Using the interquartile amplifier value k=1.5, the limits are the typical upper and lower whiskers of a box plot.
This technique can be easily implemented on the KNIME Analytics platform using the Numeric Outliers node.
The Z-score technique considers the Gaussian distribution of data. Outliers are data points that are on the tail of the distribution and are therefore far from average.
The z-score of any data point can be calculated by the following expression, after making appropriate changes to the selected feature interval of the dataset:
When calculating the z-score for each sample, a limit must be specified in the data set. Some good ‘thumb rule’ limits may be fixed deviations of 2.5, 3, 3.5, or more.

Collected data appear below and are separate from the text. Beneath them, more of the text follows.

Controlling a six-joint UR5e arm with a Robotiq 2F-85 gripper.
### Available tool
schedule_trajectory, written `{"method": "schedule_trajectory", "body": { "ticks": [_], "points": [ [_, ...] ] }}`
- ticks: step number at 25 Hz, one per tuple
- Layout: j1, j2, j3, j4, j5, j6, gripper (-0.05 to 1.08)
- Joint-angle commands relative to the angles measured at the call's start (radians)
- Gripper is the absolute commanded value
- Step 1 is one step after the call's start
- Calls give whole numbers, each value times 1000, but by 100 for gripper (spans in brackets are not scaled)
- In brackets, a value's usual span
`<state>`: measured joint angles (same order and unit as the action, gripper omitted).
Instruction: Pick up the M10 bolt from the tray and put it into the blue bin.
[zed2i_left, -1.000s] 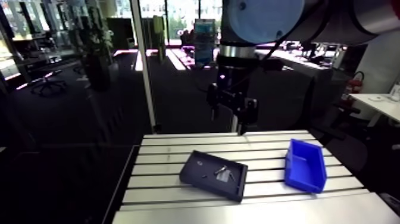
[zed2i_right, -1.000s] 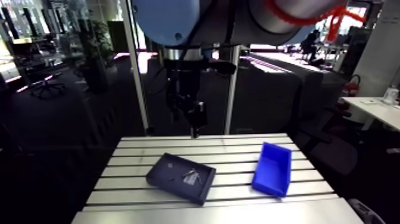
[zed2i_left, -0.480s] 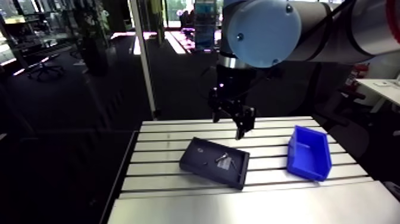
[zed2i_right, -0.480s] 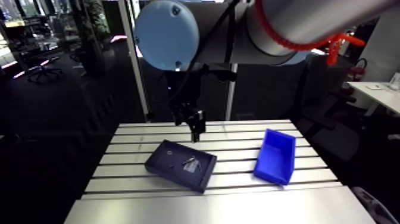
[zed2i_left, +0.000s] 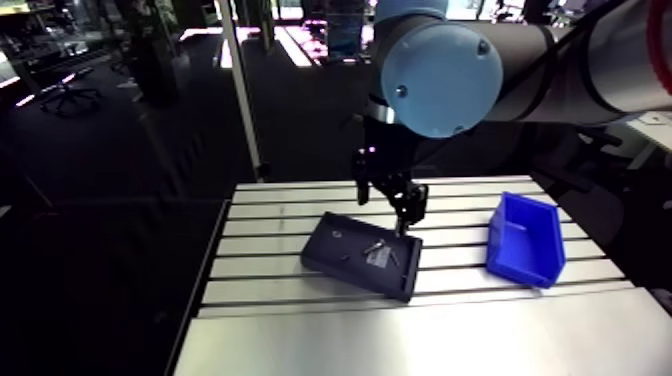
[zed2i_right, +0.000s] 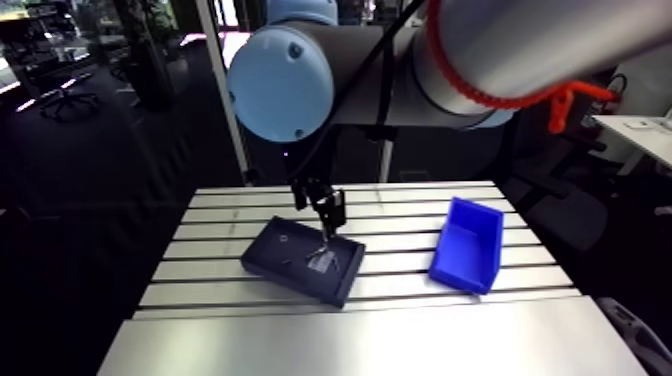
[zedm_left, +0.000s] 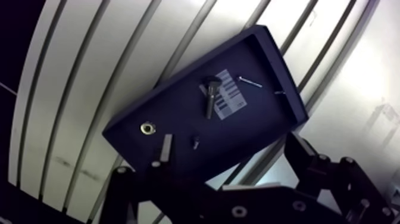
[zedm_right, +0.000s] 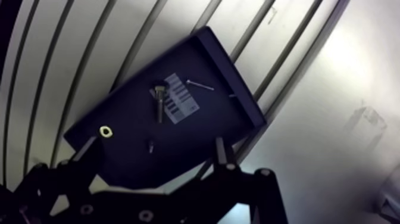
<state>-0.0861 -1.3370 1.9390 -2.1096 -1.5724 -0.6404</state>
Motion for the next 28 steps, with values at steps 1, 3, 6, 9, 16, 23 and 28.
{"method": "schedule_trajectory", "body": {
  "ticks": [1, 3, 6, 9, 16, 23, 28],
  "points": [
    [0, 28, 18, -37, -1, 0, 1],
    [0, 32, 24, -39, -1, 0, 1],
    [0, 40, 28, -45, -1, 0, 1],
    [0, 52, 33, -45, -1, -3, 1],
    [0, 81, 36, -66, -1, -3, 1],
    [2, 120, 27, -82, -1, -3, 1],
    [0, 135, 22, -103, 1, -3, 4]
  ]
}}
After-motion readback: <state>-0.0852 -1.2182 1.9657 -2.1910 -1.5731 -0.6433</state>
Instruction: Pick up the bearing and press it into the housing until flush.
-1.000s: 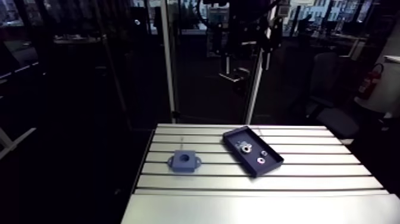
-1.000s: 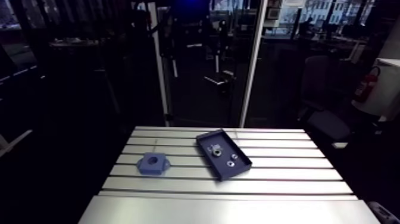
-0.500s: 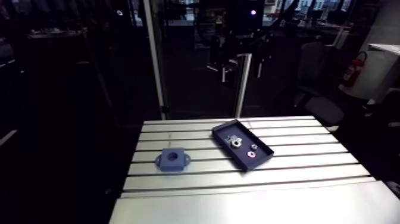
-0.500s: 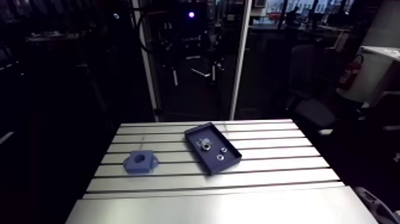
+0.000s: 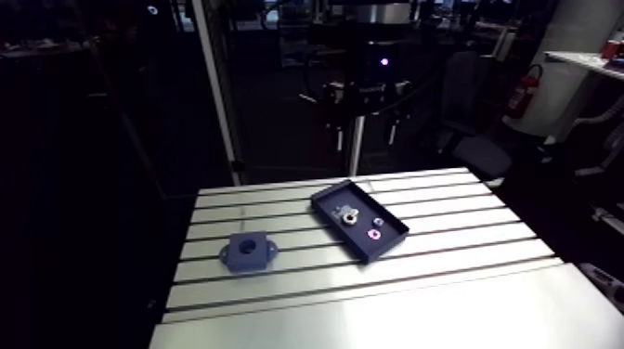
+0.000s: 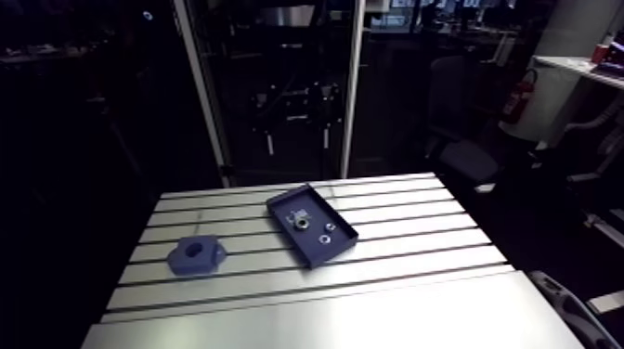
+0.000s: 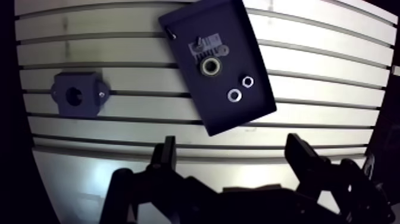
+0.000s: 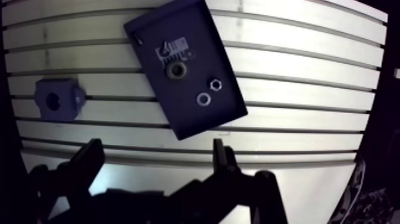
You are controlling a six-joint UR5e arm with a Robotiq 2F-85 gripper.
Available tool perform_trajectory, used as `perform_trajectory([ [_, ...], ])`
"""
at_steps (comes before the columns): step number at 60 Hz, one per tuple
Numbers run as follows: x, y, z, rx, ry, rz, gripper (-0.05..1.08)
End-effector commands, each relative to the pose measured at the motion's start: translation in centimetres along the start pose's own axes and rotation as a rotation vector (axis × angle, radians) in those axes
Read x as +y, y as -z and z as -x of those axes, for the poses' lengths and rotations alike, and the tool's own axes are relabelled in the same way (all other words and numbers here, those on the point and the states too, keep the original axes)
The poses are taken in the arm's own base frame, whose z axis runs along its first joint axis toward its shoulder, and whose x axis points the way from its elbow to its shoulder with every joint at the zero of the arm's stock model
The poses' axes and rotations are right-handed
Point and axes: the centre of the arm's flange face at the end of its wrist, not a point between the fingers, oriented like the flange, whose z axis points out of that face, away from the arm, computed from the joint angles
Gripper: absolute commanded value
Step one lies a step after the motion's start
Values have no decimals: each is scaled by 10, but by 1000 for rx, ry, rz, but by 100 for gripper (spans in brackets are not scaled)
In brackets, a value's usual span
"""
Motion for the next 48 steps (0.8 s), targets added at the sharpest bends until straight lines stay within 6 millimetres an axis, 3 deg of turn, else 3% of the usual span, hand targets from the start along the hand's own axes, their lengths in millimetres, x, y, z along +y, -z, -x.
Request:
perform_trajectory([
  [1,4,-28,-5,13,-11,-2,0],
  [23,17,-76,-23,-11,-35,-27,1],
  [27,19,-83,-26,-16,-47,-29,7],
  [29,19,-90,-29,-25,-51,-31,16],
  [48,21,-118,-37,-49,-54,-35,27],
])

This outlier detection technique is based on the DBSCAN clustering method. DBSCAN is a non-standard, density-based outlier detection method. Here, all data points are defined as focal points, boundary points, or noise points.
4. Isolated forest
This non-parameter system is suitable for large datasets in one or more dimensional features. Isolation number is very important in this outlier detection technique. Isolation number is the number of divisions required to isolate a data point.
Outlier Detection Methods
Models for Outlier Detection Analysis
There are many approaches to detecting abnormalities. Outlier detection models can be classified into the following groups:
1. Intensive value analysis
Extreme value analysis is the most basic form of outlier detection and is suitable for 1-dimensional data. In this external analysis approach, the largest or smallest values are considered externally. The Z-Test and the Students’ T-Test are excellent examples.
These are good heuristics for the initial analysis of data but they are not of much value in multifaceted systems. Extreme value analysis is often used as a final step in interpreting the outputs of other outlier detection methods.
2. Linear Models
In this approach, data is structured outside the lower dimensional substructure using linear interactions. The distance of each data point is calculated for a plane that corresponds to the sub-interval. This distance is used to detect outliers. PCA (primary component analysis) is an example of a linear model for anomaly detection.
3. Probabilistic and Statistical Models
In this approach, probability and statistical models consider specific distributions of data. Expectation-enhancement (EM) methods are used to estimate the parameters of the sample. Finally, they calculate the probability of the member of each data point for the calculated distribution. Points with the lowest probability of membership are marked externally.
4. Proximity-based Models
In this mode, the outliers are designed as points of isolation from other observations. Cluster analysis, density-based analysis, and neighborhood environment are key approaches of this type.
5. Information-theoretical models
In this mode, outliers increase the minimum code length to describe a data set.